» **YOUR OBJECTIVE**:
What lines of the data below hold the string "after"? Copy each one out.

_____

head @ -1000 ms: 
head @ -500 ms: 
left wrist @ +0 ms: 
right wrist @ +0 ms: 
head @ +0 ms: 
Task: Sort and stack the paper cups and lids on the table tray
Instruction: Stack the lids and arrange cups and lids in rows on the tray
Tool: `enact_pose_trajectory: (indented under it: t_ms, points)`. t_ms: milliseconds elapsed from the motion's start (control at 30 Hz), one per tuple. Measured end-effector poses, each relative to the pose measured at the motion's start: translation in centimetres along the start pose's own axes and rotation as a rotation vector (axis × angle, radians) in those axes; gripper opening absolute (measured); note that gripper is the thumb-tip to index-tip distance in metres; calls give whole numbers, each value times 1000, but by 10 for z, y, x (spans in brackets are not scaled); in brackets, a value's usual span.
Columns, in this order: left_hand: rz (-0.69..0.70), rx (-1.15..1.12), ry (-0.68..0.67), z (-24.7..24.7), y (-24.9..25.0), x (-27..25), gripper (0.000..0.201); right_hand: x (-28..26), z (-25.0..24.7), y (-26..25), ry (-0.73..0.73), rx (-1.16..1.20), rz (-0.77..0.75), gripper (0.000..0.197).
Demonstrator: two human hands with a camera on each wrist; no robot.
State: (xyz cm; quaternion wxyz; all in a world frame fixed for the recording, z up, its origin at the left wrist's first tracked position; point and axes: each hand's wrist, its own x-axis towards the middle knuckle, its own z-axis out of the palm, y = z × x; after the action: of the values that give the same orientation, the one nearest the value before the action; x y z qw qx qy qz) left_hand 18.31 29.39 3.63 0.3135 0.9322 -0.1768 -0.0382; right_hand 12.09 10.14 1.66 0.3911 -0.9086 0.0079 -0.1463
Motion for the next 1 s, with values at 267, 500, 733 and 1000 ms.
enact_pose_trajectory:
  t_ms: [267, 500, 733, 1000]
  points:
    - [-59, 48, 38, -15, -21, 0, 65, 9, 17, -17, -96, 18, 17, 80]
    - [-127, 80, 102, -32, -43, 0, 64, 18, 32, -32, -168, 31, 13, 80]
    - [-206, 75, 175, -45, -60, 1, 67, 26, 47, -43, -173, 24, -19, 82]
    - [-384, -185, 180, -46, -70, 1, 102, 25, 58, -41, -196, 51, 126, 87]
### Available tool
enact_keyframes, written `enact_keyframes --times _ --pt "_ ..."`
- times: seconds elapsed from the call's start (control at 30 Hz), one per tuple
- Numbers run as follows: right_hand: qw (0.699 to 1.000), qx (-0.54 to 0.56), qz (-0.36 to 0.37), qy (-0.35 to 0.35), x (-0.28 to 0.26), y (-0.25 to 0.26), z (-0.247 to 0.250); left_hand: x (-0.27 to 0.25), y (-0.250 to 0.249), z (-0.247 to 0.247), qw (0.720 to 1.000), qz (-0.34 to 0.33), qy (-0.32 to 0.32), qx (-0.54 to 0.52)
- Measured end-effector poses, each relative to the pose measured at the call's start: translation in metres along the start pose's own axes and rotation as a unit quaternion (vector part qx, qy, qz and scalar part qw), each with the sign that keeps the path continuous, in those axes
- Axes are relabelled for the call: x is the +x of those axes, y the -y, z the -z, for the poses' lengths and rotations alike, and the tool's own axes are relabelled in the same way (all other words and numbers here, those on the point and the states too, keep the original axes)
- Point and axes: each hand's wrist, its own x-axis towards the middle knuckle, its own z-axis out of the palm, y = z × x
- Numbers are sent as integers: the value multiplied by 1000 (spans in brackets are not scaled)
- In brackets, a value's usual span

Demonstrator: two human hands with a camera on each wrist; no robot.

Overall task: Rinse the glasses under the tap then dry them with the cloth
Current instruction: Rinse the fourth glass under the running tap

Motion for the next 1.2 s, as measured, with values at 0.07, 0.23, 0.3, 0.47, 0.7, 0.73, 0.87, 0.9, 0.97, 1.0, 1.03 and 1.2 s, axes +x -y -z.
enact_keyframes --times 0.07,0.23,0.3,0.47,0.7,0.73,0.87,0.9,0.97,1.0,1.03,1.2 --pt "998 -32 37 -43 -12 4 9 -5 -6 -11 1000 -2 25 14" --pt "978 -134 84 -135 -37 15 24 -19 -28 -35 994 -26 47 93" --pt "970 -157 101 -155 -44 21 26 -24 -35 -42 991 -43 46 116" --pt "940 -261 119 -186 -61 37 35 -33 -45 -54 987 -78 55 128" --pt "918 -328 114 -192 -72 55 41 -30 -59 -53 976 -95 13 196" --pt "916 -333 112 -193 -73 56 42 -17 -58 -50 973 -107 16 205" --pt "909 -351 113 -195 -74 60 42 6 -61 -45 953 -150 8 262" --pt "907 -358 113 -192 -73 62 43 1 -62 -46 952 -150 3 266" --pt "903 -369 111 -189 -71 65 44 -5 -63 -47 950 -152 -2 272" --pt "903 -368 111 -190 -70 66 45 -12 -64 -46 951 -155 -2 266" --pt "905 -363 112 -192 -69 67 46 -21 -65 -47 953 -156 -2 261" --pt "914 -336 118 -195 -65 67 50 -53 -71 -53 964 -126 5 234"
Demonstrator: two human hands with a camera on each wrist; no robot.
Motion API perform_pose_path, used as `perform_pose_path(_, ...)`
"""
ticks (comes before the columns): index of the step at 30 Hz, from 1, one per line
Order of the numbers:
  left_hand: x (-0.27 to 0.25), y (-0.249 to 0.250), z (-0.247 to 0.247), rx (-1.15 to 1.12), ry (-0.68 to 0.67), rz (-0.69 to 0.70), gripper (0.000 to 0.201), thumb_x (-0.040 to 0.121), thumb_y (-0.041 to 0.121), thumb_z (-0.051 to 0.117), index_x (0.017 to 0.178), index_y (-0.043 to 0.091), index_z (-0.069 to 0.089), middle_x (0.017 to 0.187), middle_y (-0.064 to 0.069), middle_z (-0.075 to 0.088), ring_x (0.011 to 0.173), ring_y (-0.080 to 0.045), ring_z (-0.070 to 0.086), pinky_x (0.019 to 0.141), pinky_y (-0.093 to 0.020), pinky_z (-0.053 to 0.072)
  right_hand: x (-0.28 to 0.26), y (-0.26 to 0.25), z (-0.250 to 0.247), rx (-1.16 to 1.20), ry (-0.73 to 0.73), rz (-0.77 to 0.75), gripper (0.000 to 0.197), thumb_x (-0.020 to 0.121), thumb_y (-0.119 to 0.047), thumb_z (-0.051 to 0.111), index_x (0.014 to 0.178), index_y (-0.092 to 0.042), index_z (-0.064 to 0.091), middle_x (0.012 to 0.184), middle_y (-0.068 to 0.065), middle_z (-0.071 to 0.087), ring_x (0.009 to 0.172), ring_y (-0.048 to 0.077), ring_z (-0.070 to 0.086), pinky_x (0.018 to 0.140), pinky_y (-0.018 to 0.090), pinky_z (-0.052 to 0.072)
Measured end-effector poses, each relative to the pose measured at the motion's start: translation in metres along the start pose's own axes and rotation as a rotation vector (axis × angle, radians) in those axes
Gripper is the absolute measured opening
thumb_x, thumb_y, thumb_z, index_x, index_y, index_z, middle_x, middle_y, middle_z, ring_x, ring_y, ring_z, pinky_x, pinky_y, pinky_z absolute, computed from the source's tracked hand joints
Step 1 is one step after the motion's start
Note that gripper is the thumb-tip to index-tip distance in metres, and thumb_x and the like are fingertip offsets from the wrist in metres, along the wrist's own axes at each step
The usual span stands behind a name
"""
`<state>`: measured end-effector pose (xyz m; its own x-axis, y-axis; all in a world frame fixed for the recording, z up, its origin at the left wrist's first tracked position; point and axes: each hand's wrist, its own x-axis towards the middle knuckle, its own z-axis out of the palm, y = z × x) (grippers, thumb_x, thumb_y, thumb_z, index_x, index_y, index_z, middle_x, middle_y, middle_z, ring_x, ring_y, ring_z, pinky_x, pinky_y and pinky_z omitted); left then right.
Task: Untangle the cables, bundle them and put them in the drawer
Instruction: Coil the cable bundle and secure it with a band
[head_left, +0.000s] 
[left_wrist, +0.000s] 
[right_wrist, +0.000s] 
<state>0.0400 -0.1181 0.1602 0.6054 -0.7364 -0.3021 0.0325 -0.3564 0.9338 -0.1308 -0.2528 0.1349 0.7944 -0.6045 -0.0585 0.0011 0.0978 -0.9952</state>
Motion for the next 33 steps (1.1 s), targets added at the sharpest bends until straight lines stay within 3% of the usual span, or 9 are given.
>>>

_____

» **OUTPUT OF THE EXERCISE**:
State: (xyz cm; quaternion wxyz; all in a world frame fixed for the recording, z up, its origin at the left wrist's first tracked position; point and axes: each hand's wrist, its own x-axis towards the middle knuckle, its own z-axis out of the palm, y = z × x; after the action: of the values that give the same orientation, the one nearest the value before the action; x y z qw qx qy qz) left_hand 18.31 29.39 3.63 0.3135 0.9322 -0.1768 -0.0382; right_hand 12.09 10.14 1.66 0.3911 -0.9086 0.0079 -0.1463
Step 1 is one step after the motion's start

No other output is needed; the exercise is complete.